Extracted records

- - -

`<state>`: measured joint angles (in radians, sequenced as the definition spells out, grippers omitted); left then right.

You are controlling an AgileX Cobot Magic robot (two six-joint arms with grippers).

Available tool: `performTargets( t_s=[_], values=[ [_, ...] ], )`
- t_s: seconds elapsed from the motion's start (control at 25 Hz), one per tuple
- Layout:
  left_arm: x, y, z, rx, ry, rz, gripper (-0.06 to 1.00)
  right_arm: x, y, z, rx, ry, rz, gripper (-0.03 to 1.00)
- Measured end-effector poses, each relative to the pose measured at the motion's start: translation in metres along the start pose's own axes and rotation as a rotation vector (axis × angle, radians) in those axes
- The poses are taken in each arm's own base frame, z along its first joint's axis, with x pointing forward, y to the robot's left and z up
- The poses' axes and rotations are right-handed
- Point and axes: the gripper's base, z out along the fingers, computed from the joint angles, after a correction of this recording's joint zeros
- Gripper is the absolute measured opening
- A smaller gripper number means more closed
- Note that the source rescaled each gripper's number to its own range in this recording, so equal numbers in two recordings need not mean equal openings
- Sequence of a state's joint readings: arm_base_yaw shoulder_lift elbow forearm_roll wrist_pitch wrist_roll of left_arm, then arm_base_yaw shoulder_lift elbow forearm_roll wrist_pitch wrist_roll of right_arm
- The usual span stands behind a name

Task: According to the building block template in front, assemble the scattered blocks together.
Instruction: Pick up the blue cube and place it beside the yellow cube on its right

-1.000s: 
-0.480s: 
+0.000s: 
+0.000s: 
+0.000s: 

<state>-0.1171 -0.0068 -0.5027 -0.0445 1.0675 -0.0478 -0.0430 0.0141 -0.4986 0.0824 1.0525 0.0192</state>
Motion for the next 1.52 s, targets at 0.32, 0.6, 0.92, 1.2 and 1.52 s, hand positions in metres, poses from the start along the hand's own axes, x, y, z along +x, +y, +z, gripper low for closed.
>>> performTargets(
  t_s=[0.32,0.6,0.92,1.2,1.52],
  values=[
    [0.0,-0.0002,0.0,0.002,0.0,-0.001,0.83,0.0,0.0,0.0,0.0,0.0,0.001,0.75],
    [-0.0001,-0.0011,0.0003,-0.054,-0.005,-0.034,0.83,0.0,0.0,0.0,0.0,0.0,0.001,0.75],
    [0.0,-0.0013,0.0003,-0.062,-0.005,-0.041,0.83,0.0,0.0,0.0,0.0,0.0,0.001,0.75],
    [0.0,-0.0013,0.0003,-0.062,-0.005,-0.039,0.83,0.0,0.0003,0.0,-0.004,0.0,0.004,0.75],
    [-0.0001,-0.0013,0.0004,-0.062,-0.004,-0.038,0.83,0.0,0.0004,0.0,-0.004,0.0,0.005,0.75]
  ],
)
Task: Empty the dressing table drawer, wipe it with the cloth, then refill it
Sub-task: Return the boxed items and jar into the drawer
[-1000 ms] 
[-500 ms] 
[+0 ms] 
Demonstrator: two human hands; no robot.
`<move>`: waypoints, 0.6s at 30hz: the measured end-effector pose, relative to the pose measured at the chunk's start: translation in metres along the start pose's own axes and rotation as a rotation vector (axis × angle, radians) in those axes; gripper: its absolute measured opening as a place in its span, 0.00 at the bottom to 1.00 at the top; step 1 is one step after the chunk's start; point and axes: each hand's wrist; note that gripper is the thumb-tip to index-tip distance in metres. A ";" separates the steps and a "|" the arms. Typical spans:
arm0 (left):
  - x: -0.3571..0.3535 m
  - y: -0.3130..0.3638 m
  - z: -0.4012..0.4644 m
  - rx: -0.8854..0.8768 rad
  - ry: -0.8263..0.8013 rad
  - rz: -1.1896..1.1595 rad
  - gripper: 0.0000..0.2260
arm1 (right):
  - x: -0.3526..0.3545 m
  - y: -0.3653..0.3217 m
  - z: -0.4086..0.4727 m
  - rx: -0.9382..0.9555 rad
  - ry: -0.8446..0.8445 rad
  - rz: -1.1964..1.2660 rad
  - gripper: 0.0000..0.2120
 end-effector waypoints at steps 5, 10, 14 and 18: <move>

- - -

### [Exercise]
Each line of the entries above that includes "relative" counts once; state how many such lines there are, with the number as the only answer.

### [Result below]
2